Records drawn from a dataset:
☆ ☆ ☆ ☆ ☆

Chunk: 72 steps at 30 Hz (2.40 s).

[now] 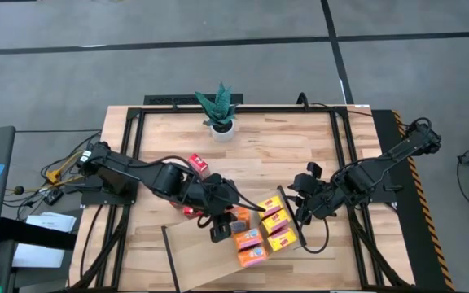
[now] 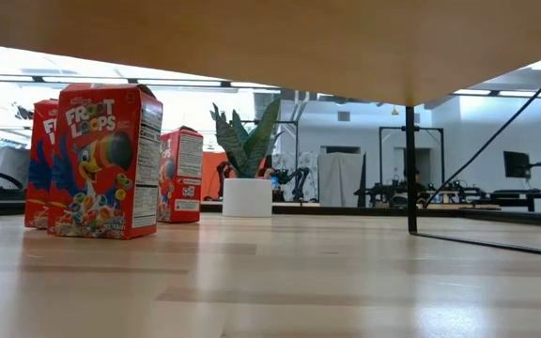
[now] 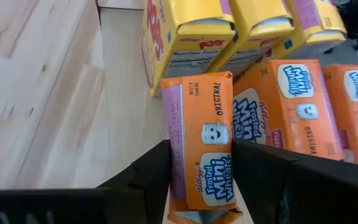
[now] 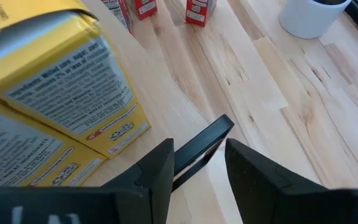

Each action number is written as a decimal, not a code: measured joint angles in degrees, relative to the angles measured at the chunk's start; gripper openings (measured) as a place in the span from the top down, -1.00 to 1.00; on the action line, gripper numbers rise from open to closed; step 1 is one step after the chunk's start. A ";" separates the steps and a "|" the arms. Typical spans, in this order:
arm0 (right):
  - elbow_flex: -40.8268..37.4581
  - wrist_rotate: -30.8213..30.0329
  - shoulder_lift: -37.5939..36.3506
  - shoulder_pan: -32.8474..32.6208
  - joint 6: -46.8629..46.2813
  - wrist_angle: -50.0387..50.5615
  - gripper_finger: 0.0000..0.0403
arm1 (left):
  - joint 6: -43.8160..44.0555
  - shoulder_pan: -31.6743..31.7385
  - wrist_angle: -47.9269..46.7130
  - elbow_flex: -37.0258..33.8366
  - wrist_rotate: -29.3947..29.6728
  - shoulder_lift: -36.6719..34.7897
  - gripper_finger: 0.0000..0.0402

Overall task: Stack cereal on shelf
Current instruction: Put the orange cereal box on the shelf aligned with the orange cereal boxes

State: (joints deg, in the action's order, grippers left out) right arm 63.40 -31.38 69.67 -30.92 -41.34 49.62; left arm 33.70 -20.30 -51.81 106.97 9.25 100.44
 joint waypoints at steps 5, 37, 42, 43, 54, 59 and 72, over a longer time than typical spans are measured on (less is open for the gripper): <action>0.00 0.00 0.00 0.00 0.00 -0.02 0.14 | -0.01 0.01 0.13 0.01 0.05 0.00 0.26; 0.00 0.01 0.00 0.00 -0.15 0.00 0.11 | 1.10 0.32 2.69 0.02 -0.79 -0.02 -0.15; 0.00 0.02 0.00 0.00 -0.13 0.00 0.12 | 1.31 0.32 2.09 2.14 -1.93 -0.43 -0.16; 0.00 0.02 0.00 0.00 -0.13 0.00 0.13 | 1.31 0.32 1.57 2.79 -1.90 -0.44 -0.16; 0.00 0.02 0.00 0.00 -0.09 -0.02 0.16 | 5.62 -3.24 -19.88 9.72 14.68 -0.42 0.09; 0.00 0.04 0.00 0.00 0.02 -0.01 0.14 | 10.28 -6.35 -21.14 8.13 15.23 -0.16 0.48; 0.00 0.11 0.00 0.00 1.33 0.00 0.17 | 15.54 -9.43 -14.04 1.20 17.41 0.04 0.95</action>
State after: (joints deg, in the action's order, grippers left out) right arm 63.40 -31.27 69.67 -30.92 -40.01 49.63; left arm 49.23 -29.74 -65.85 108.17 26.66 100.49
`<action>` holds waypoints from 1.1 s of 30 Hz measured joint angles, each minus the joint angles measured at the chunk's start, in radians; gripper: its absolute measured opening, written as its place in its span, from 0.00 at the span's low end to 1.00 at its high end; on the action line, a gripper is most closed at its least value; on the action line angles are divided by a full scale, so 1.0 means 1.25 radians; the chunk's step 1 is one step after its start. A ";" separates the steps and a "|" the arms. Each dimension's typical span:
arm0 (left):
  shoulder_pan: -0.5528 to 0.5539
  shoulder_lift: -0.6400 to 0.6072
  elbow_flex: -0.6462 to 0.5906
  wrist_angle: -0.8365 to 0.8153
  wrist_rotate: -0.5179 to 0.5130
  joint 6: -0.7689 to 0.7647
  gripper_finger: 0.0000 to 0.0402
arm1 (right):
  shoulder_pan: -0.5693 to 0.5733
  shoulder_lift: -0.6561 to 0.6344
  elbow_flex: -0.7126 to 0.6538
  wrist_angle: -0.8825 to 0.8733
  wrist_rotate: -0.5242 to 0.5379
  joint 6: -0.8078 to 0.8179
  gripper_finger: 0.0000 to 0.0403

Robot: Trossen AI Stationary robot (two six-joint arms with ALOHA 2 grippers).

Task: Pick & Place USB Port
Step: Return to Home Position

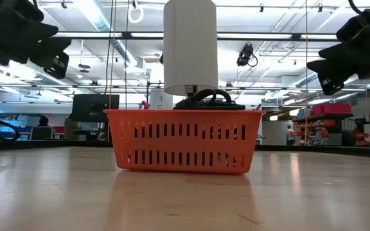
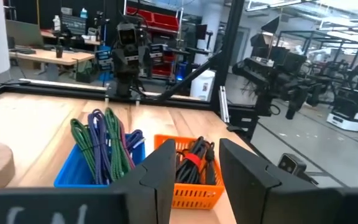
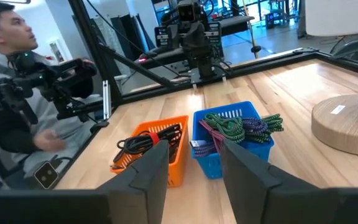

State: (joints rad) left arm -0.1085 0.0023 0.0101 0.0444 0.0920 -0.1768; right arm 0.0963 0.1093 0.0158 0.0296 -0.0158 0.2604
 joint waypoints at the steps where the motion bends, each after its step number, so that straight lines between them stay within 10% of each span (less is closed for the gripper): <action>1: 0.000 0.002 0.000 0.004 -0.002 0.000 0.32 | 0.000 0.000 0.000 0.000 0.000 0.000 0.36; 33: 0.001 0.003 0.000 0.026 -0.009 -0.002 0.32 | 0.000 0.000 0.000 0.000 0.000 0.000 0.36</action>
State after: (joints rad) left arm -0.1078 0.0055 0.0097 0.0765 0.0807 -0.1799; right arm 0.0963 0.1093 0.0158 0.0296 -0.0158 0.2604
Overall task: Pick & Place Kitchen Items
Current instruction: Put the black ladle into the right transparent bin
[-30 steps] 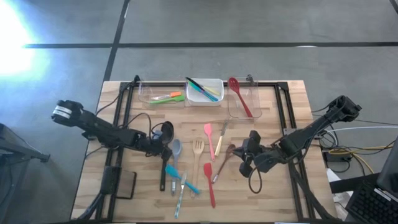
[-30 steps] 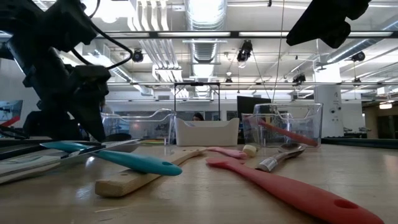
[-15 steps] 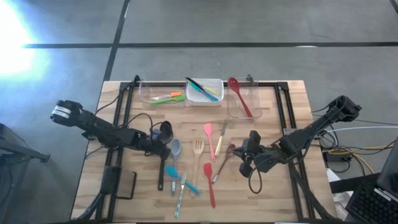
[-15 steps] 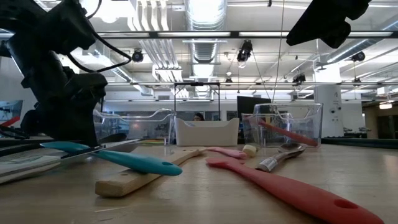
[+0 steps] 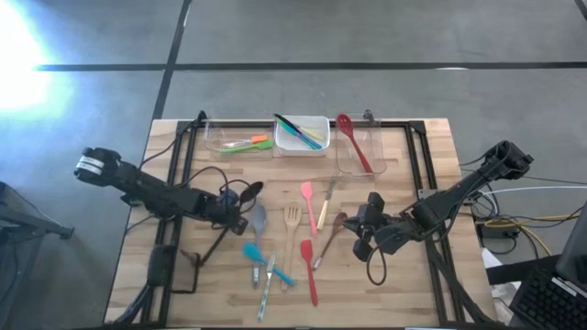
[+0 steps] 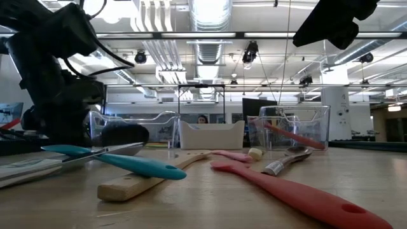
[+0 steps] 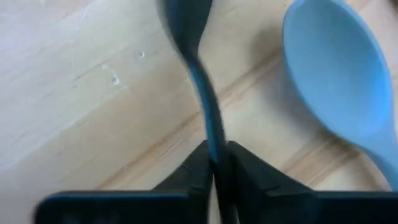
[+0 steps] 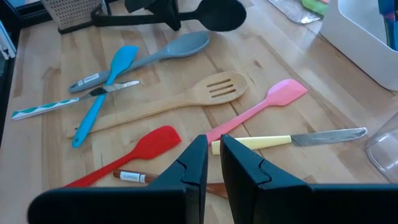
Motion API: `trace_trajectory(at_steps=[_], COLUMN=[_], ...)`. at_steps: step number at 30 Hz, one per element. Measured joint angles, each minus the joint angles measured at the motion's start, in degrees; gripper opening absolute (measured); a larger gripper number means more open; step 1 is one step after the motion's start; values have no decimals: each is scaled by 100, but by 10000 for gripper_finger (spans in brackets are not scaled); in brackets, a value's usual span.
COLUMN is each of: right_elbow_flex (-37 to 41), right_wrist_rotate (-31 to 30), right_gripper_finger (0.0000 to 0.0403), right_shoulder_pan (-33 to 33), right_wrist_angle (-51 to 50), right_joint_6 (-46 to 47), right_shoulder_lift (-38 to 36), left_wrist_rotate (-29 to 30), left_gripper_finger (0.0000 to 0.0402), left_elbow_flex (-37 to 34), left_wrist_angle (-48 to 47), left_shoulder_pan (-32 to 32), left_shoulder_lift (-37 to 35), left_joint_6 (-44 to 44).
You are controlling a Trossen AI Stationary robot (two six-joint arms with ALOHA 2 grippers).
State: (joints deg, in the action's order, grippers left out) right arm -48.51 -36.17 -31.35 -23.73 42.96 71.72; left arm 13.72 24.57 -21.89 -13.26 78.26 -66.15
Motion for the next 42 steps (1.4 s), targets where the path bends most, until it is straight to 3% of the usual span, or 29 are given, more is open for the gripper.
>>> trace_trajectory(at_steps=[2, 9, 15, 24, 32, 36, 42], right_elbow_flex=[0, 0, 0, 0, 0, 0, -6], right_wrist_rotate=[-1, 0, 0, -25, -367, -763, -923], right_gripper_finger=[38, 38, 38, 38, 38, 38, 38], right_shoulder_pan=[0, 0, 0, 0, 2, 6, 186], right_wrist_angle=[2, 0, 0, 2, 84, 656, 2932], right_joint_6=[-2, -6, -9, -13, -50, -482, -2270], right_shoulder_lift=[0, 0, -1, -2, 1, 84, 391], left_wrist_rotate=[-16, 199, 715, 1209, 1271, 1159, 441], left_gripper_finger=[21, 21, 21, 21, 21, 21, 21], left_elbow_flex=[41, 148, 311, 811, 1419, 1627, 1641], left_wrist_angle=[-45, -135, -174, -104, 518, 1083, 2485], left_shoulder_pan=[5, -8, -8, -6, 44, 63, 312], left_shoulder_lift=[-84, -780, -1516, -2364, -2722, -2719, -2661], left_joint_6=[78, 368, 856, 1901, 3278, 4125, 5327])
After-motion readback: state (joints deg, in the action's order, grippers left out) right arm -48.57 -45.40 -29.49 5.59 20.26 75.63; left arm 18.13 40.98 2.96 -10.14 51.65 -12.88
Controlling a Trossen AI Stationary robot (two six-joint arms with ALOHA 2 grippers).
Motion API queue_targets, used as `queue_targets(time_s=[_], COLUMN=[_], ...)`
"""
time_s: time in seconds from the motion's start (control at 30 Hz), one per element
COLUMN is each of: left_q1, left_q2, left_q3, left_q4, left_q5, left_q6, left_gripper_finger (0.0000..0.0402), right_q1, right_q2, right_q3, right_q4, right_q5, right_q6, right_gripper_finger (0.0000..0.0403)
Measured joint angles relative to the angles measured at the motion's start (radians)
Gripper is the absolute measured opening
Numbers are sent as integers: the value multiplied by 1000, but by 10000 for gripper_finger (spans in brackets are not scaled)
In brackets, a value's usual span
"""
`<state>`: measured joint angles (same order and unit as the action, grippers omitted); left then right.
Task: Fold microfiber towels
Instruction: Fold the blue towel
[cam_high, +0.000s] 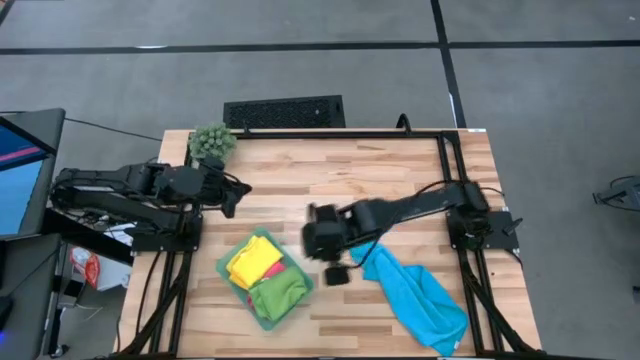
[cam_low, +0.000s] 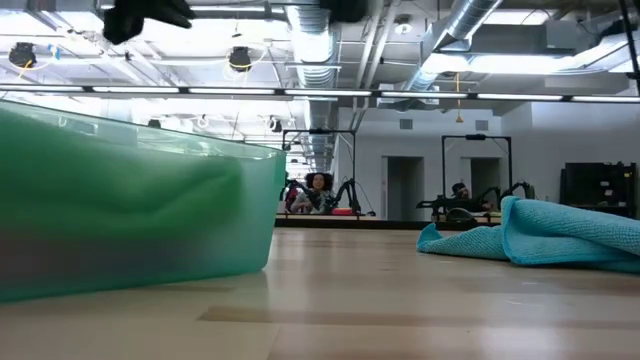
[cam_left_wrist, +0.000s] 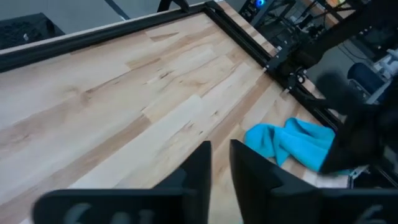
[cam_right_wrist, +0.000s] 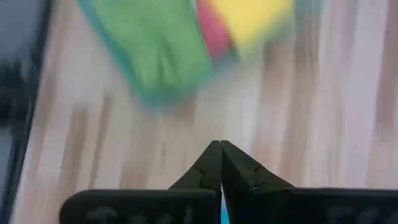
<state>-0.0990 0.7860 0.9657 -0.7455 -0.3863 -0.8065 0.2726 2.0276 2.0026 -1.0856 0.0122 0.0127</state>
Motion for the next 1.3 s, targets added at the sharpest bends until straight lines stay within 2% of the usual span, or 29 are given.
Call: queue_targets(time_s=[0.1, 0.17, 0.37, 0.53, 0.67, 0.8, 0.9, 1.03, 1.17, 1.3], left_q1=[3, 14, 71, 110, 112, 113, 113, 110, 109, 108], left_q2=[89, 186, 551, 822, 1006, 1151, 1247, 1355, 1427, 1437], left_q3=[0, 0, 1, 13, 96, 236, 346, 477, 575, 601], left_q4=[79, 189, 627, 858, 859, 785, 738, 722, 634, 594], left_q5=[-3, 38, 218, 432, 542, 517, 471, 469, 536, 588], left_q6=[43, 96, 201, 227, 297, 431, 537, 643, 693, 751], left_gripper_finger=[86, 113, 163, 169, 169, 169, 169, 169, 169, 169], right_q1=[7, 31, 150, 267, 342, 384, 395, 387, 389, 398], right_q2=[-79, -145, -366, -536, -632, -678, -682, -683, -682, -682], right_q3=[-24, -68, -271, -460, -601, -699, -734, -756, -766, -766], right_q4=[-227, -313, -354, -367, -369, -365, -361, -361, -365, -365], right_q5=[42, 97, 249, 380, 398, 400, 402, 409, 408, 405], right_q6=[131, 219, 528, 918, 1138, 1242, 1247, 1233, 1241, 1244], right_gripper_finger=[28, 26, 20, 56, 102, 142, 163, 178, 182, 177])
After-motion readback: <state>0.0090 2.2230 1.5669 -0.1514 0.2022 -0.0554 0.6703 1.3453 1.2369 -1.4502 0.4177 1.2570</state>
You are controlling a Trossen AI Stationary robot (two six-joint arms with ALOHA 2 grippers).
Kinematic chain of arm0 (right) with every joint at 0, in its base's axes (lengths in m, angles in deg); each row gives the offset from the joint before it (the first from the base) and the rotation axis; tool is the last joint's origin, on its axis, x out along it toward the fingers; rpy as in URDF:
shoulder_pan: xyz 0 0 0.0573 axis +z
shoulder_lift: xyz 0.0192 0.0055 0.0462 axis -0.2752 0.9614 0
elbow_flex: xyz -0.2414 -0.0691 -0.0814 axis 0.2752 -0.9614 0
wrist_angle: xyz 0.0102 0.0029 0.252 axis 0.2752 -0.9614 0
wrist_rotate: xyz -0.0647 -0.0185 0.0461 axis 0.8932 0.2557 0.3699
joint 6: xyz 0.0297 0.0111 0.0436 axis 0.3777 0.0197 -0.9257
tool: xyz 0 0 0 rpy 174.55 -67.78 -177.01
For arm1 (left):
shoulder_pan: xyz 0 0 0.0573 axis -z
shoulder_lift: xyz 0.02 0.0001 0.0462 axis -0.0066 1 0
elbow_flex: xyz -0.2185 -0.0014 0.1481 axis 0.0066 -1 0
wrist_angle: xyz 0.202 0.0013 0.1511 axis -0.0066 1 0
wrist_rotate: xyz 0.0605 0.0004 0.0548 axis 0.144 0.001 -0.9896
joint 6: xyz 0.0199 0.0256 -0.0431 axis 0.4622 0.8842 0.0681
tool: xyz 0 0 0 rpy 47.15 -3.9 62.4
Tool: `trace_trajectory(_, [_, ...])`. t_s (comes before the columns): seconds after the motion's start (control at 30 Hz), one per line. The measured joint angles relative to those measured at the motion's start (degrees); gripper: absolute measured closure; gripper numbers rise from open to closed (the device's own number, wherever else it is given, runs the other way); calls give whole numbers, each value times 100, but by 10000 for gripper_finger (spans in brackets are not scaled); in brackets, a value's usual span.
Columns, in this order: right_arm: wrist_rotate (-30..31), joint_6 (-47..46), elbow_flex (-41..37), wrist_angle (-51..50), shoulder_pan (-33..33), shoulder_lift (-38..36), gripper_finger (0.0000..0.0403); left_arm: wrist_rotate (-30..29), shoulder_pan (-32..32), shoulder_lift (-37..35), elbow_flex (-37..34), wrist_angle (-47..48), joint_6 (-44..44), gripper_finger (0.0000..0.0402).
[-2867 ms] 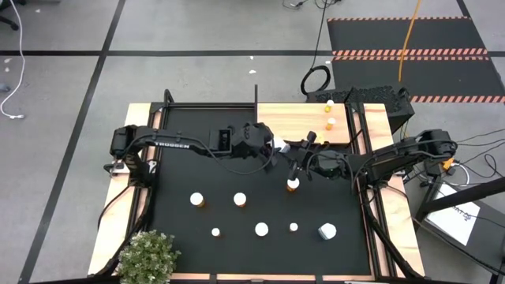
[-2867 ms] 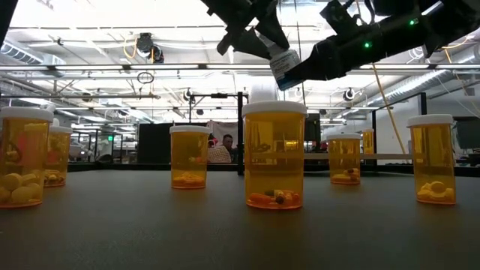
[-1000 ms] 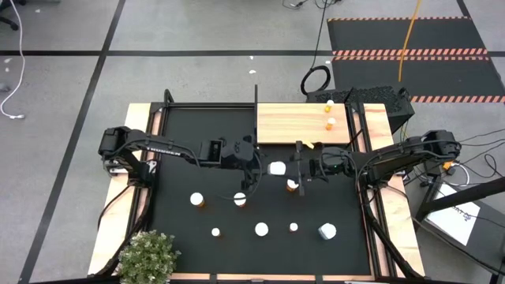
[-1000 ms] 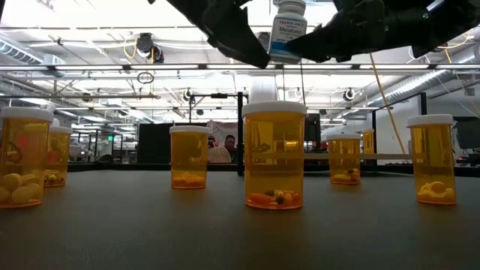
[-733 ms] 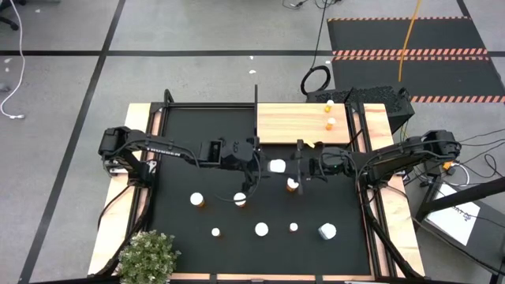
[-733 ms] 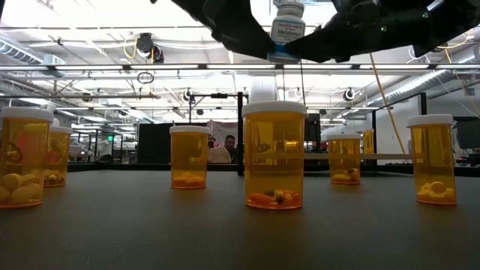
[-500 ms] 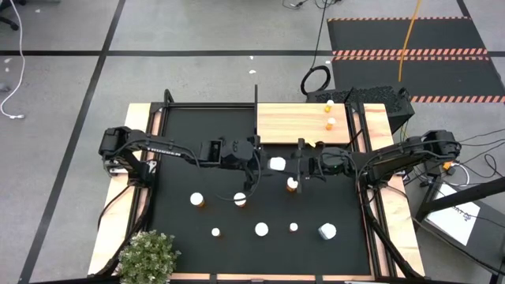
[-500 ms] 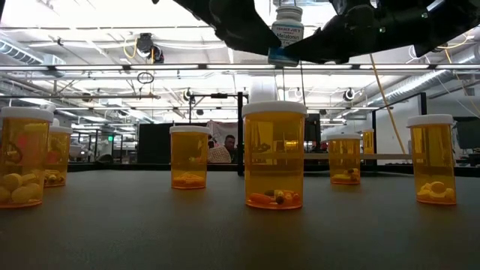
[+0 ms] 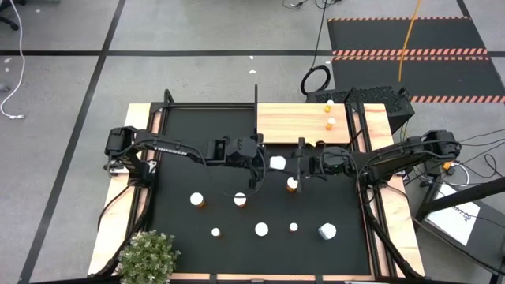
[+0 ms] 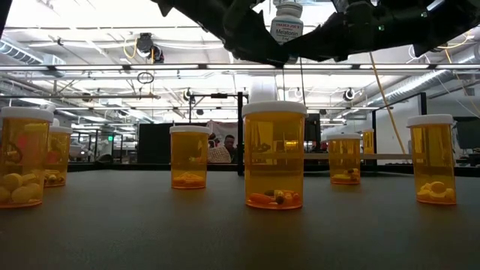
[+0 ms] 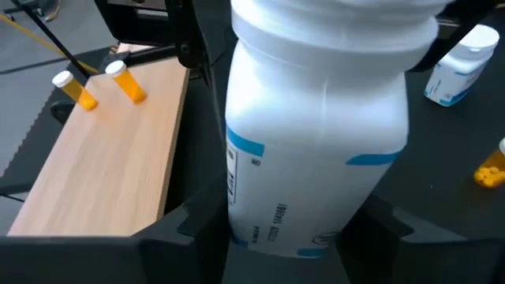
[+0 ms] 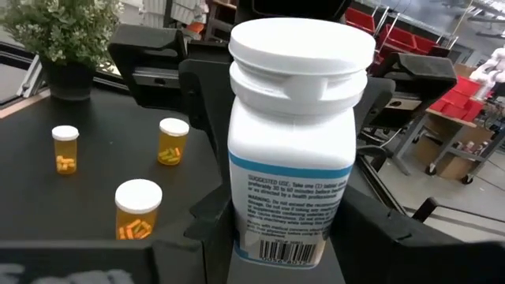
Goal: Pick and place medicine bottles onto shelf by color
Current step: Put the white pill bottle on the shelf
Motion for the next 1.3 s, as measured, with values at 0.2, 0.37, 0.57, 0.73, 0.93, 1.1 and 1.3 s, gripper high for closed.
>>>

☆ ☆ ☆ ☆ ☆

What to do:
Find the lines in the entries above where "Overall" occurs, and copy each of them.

Response to the task:
Overall task: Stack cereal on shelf
Overall task: Pick & Place Kitchen Items

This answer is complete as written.